_Goal of the exercise_: The complete listing, repeated precisely, must form the answer.
::::::::
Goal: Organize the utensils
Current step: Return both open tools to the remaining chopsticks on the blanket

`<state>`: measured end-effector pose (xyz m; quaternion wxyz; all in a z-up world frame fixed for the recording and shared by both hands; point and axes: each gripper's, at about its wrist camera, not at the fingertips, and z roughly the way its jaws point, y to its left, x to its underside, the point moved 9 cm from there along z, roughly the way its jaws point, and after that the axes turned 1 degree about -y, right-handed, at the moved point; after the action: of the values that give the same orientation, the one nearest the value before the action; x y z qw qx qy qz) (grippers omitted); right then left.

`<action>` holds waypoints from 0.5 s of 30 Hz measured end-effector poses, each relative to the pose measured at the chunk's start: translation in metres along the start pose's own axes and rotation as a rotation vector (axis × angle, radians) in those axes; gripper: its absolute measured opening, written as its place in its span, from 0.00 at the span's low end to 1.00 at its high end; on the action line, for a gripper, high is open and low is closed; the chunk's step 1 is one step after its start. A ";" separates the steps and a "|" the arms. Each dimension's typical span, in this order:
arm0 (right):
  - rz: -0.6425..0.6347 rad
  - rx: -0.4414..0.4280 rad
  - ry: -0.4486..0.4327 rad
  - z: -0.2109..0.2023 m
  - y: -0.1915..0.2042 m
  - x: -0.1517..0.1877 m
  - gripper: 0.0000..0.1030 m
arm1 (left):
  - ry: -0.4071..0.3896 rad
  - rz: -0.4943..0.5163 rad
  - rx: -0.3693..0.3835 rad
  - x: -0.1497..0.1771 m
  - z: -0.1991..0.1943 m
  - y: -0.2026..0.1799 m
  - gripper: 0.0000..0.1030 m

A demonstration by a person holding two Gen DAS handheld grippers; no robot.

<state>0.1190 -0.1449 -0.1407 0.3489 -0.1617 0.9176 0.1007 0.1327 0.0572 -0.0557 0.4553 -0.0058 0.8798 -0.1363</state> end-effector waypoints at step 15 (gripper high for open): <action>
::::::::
_Reply_:
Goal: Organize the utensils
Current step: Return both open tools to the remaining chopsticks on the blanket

`<state>`: measured end-effector pose (xyz m; quaternion wxyz; all in a z-up world frame fixed for the recording and shared by both hands; point and axes: each gripper's, at about its wrist camera, not at the fingertips, and z roughly the way its jaws point, y to its left, x to its underside, the point moved 9 cm from there along z, roughly the way its jaws point, and after that the axes turned 1 degree about -y, right-handed, at the moved point; after the action: of the values that give the same orientation, the one nearest the value before the action; x y z qw qx qy qz) (grippers omitted); right then left.

`<action>` holds waypoints from 0.5 s of 30 Hz measured end-effector poses, each relative to the pose measured at the chunk's start: translation in metres along the start pose's own axes and rotation as a rotation vector (axis × angle, radians) in those axes; gripper: its absolute measured opening, written as its place in its span, from 0.00 at the span's low end to 1.00 at its high end; on the action line, for a gripper, high is open and low is closed; the chunk's step 1 is one step after its start. A ";" separates the steps and a "|" the arms. Each dimension's typical span, in this order:
arm0 (right):
  - rz: -0.6425..0.6347 rad
  - rx: -0.4414..0.4280 rad
  - ry: -0.4486..0.4327 rad
  - z: -0.2109..0.2023 m
  - y: -0.1915..0.2042 m
  - x: -0.1517..0.1877 m
  - gripper: 0.0000..0.1030 m
arm1 (left):
  - ry: -0.4071..0.3896 rad
  - rz: -0.4943..0.5163 rad
  - rx: -0.3693..0.3835 rad
  - x: -0.1497..0.1771 m
  - z: -0.1991..0.1943 m
  - y: -0.2026..0.1799 m
  - gripper: 0.0000..0.1030 m

A demonstration by a person holding two Gen DAS handheld grippers; no robot.

<state>0.1190 -0.1449 -0.1407 0.3489 -0.1617 0.9176 0.1007 0.1327 0.0572 -0.0557 0.4553 -0.0058 0.8798 -0.1363</state> end-effector waypoints at step 15 (gripper high for open): <action>

There is nothing more to the exercise.